Да и сколько времени уже потрачено на его окна! Все лавочки, бордюры и кусты в его дворе были Кате родными. И вот — она снова у подъезда, снова караулит его.

Сколько прошло времени? Четыре года? Да, уже почти четыре… А воз и ныне там, только поменялся подъезд.

Как раз с подъездом-то она и ошиблась — за трое суток почти непрерывного дежурства никто из них не появился.

Значит, уехали снимать. Значит, она рядом с ним.

Катя бесконечно прокручивала в голове болезненные сцены, представляя их вместе за завтраком, на работе, на прогулке… Как они держатся за руки.

Это была почему-то приятная боль. Ей казалось, что они должны быть страшно счастливы, особенно Соня. Каждый день быть с ним рядом, заботиться о нем, разговаривать с ним, знать, что вечером ляжете в одну постель — это ли не счастье?

Соня как раз так не считала.
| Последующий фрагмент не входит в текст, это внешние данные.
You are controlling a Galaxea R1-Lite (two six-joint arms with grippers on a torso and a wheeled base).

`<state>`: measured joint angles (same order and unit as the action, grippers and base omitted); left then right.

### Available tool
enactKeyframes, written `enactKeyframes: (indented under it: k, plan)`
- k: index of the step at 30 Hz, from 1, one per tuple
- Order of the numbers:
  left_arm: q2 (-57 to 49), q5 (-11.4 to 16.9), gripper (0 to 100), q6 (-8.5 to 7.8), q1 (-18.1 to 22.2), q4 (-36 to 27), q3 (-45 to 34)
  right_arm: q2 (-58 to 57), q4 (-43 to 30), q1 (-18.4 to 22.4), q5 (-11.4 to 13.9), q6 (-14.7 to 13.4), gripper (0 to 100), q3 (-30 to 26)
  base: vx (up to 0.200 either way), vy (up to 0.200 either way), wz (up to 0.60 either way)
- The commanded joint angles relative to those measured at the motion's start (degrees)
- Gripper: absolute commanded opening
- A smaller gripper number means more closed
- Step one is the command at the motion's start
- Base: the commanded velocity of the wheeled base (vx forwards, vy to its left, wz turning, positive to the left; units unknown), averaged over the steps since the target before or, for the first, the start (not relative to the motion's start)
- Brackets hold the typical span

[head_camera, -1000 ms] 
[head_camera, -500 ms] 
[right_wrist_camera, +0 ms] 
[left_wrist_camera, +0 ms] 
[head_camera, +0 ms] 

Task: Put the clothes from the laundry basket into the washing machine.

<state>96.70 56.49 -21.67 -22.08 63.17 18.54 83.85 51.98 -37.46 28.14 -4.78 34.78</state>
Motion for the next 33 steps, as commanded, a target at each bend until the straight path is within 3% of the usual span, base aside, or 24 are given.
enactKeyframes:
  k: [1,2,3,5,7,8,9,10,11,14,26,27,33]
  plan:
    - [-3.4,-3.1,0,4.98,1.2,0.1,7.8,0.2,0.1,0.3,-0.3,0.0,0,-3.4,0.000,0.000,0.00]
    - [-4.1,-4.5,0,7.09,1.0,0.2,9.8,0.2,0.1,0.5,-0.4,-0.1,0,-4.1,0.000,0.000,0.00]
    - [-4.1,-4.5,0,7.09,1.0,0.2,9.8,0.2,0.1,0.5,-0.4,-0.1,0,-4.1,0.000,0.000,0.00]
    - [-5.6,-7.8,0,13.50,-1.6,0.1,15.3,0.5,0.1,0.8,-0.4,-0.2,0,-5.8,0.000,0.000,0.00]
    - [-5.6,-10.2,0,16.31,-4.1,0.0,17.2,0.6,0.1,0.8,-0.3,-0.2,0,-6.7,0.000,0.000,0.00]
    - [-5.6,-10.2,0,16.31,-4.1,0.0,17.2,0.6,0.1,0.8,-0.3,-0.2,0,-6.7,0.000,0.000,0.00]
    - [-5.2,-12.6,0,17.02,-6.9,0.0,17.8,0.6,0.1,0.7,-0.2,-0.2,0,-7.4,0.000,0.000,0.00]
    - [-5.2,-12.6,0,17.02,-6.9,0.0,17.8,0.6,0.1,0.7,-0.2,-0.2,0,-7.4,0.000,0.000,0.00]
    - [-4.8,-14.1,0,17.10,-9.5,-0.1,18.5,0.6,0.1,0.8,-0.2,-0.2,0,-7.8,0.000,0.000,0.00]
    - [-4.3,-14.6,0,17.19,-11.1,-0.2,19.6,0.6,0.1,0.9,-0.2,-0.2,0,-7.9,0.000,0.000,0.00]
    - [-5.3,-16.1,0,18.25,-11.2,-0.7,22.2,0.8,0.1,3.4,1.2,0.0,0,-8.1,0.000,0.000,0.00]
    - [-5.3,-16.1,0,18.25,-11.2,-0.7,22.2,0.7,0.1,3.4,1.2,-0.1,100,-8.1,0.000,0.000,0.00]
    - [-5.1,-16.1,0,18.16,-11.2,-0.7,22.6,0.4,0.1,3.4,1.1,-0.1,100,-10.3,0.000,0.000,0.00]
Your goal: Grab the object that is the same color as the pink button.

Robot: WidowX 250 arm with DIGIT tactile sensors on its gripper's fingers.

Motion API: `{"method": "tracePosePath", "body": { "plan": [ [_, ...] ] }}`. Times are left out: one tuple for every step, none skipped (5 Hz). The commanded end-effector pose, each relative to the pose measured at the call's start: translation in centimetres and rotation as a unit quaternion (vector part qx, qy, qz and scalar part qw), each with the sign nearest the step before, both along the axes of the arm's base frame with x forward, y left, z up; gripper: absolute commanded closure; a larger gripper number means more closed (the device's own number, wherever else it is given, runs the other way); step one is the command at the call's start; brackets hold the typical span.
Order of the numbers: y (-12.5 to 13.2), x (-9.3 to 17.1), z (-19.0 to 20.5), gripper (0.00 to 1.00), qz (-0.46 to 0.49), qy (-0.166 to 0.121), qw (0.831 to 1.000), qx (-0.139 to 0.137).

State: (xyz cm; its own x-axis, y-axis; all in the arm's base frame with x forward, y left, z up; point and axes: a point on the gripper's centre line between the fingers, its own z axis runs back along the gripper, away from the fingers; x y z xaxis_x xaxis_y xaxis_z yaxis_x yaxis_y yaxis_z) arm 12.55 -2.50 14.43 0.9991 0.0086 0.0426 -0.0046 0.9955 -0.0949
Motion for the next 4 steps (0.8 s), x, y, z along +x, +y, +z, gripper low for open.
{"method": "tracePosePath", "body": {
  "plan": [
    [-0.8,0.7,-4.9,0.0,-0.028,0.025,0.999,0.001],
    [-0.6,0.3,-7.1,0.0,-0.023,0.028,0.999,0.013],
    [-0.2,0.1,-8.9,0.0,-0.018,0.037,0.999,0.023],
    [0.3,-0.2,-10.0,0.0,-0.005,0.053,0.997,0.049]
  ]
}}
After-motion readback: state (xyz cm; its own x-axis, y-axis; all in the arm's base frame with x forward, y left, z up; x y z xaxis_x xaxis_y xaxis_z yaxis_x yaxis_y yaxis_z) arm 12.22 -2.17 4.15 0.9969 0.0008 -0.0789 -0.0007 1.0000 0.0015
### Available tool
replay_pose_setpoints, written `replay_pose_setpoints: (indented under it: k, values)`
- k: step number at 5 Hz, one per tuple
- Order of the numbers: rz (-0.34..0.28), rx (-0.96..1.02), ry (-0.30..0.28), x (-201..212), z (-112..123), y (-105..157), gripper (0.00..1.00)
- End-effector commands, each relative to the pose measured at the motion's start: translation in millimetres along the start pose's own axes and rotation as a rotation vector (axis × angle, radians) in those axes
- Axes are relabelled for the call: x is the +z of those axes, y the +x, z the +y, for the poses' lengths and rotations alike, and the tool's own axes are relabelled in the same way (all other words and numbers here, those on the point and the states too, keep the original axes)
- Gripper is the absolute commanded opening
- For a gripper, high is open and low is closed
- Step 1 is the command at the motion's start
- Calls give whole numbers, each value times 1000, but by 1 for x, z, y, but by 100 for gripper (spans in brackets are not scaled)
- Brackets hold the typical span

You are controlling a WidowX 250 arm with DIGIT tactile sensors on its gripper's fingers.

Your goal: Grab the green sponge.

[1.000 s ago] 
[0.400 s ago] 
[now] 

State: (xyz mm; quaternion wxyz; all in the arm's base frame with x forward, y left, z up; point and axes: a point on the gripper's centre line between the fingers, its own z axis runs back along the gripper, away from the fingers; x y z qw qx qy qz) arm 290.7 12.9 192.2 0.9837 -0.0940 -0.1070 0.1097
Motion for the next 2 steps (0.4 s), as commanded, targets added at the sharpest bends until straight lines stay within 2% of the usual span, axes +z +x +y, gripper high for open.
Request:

Точнее, это счастье ее изрядно измотало. Разговоры постоянно перерастали в ссоры на производственной почве, а до постели надо было еще дойти. Физически дойти. Если Митя в постели почему-то вдруг оказывался трезв, то моментально засыпал от усталости и нервного напряжения.

Соня тоже валилась с ног уже к обеду, поэтому они никогда даже не говорили о личных отношениях. Трудно было вообще сказать, почему они считались любовниками.

Знали, конечно, все — съемочная группа жила в другой гостинице, где был и Сонин номер. Но все знали, где ее искать, если она понадобится.

Разумеется, это никого не удивляло, съемочный процесс требовал вдохновения.

С этим вдохновением как раз обстояло труднее всего.

Соня и работала вдохновением — остальные специальности она пока освоила не так хорошо.

Еще работая над сценарием, Митя не позволял главному герою ни одной реплики без оглядки на Соню. Постоянно возникали вопросы о смысле каждого поступка, о смысле этой истории в целом. И Соня, не смущаясь даже редким присутствием живого автора сценария, объясняла им обоим — кто такой главный герой, «для чего он у нас именно такой», что будет дальше и чем сердце успокоится.

Иногда она просила время на раздумье. Но уже через несколько часов Митя звонил ей из дома и полузадушенным голосом, боясь разбудить Машу, спрашивал тревожно: «Ну?» И Соня выдавала очередную концепцию, новый поворот, лихо закрученную сюжетную линию. Митя тихо стонал от восторга, тут же требовал: «Напиши!» Автору сценария это почему-то не доверялось. Соня писала.

Разумеется, это был ее первый сценарий, но со своей задачей она справлялась отлично, поэтому список задач постоянно рос и ширился.

Никто в съемочной группе не догадывался, что это ее первый фильм, что раньше она даже не интересовалась кино, да и не мечтала, если говорить совсем уж откровенно.

Спортсмену обычно не до реализации своих творческих способностей, поэтому для нее самой стало открытием это «киноразвлечение», как она любила говорить.

Неожиданно для нее самой стало интересно, Митя многому ее учил, показывал все то, что можно сделать в кино руками и головой. Но вот то, что делается, как говорится, святым духом, было ему недоступно.

Оба они молчали об этом, пока Митя держался на ногах. И только в беспамятстве, в тщетных попытках поставить этого алкаша на ноги, вытаскивая его за шиворот из алкогольной лужи, Соня орала, как базарная баба: «Своолааачь! Бездарь несчастный! Феллини недоделанный!»

Митя поначалу агрессивно сопротивлялся, но слово «бездарь» сразу успокаивало, он безвольно повисал на ее шее, шлепался на пол, как неуклюжий кот, и принимался рыдать.